E c’è un chiaro riconoscimento del fatto che “la capacità di Trump di parlare alle preoccupazioni genuine dei cittadini statunitensi, in particolare su questioni legate al potere d’acquisto delle famiglie a medio e basso reddito e su questioni di sicurezza pubblica, aumento della criminalità e immigrazione clandestina” ha un’eco nella politica europea, non contrastata efficacemente dai partiti del consenso UE.

Ciò che emerge dalle polemiche di Barroso è una profonda ansia per la fattibilità del progetto politico a cui ha dedicato la sua politica: Un’alleanza atlantica in cui esiste una simmetria più o meno perfetta tra gli interessi della classe dirigente statunitense e le élite dirigenti dei principali Stati europei è minacciata dalla crisi generalizzata del capitalismo globale del XXI secolo.

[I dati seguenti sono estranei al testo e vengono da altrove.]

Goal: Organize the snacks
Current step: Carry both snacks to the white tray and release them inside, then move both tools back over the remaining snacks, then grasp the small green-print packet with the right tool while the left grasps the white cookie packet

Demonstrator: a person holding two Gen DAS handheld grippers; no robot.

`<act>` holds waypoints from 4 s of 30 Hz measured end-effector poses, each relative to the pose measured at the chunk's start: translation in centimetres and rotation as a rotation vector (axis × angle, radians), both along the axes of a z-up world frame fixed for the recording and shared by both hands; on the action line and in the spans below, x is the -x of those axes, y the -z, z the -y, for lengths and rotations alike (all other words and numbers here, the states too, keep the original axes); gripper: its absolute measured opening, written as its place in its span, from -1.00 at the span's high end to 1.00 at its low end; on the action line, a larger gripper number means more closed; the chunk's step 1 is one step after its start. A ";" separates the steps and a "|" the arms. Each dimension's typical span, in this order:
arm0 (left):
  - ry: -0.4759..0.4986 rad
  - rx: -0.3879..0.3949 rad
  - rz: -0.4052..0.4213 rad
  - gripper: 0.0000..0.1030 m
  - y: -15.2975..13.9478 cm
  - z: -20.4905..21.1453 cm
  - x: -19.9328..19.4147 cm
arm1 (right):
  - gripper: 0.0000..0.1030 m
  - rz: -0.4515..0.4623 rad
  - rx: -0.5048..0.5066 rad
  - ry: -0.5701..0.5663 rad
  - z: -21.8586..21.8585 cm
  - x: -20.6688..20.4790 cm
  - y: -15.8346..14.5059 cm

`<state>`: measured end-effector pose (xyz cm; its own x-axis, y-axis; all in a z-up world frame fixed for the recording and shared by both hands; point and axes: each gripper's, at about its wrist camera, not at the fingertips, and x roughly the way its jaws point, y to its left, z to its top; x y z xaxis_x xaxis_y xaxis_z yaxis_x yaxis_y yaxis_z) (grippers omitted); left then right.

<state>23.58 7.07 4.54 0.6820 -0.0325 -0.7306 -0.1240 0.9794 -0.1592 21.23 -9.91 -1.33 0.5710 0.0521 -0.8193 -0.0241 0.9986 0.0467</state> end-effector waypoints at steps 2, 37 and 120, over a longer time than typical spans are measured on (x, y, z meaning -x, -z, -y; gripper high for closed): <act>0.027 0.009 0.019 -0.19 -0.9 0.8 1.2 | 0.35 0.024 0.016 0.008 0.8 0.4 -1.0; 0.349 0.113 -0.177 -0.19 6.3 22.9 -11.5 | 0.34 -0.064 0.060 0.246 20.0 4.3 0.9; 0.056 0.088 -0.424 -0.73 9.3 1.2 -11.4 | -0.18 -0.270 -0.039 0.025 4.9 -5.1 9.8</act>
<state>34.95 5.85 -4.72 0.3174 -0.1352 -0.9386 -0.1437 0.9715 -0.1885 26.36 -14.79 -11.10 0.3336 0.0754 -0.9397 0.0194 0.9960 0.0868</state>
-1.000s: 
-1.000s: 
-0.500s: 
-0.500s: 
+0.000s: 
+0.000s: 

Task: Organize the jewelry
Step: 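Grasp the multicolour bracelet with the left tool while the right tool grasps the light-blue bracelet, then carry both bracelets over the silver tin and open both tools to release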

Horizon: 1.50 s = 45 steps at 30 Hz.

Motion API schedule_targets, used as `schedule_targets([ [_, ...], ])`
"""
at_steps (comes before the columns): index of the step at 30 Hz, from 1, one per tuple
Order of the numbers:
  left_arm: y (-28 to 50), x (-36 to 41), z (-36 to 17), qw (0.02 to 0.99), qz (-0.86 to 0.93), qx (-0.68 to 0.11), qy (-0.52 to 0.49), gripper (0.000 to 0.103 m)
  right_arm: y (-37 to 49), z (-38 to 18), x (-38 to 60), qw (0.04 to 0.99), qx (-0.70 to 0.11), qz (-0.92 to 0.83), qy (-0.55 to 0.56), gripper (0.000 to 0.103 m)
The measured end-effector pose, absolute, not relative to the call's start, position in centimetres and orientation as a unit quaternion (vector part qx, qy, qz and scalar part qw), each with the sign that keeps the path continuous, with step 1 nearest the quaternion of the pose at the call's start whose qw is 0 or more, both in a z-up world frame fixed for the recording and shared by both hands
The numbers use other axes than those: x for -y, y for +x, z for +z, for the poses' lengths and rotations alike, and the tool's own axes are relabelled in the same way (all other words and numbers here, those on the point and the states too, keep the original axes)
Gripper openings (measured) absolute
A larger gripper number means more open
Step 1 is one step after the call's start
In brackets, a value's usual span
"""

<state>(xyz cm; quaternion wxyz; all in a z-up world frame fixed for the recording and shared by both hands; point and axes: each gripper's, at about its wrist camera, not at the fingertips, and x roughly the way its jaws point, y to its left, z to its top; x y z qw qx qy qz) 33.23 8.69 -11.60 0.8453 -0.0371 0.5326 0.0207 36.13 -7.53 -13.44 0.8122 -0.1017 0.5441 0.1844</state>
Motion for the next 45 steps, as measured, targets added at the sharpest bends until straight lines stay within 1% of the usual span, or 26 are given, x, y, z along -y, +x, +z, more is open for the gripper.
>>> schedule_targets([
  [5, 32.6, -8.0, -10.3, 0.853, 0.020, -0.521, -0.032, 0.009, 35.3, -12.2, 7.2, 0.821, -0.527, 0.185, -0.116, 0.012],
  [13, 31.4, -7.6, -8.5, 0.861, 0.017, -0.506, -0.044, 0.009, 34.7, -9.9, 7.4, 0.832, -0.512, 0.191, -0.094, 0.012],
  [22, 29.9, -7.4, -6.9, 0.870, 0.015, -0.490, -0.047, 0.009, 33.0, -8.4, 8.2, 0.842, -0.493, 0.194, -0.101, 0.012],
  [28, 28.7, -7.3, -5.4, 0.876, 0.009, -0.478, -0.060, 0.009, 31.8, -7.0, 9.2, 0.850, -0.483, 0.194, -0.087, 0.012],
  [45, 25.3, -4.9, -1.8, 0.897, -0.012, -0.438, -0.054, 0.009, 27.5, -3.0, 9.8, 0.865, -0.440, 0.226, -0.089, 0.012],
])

Dietro l’entusiasmo di maniera per un atlantismo rafforzato si nasconde l’ansia che il perseguimento degli interessi nazionali statunitensi, o più propriamente degli interessi delle sezioni concorrenti del capitale monopolistico americano, possa tradursi in una sfida economica a un’economia europea già in crisi.

È chiaro che l’attuale amministrazione del Partito Laburista a Londra vede il suo ruolo nel riaffermare il ruolo della Gran Bretagna come interlocutore chiave nelle mutate relazioni tra Stati Uniti ed Europa.

Dal loro punto di vista, in quanto persone attualmente incaricate dalla nostra classe dirigente, la responsabilità di agire come guardiani della stabilità e della redditività capitalistica comporta una ricalibrazione delle relazioni della Gran Bretagna sia con gli Stati Uniti che con l’Unione Europea.

E possiamo essere certi che nessuna di queste questioni sarà risolta a vantaggio dei lavoratori. Si tratta di una crisi capitalistica del XXI secolo, sia economica che politica.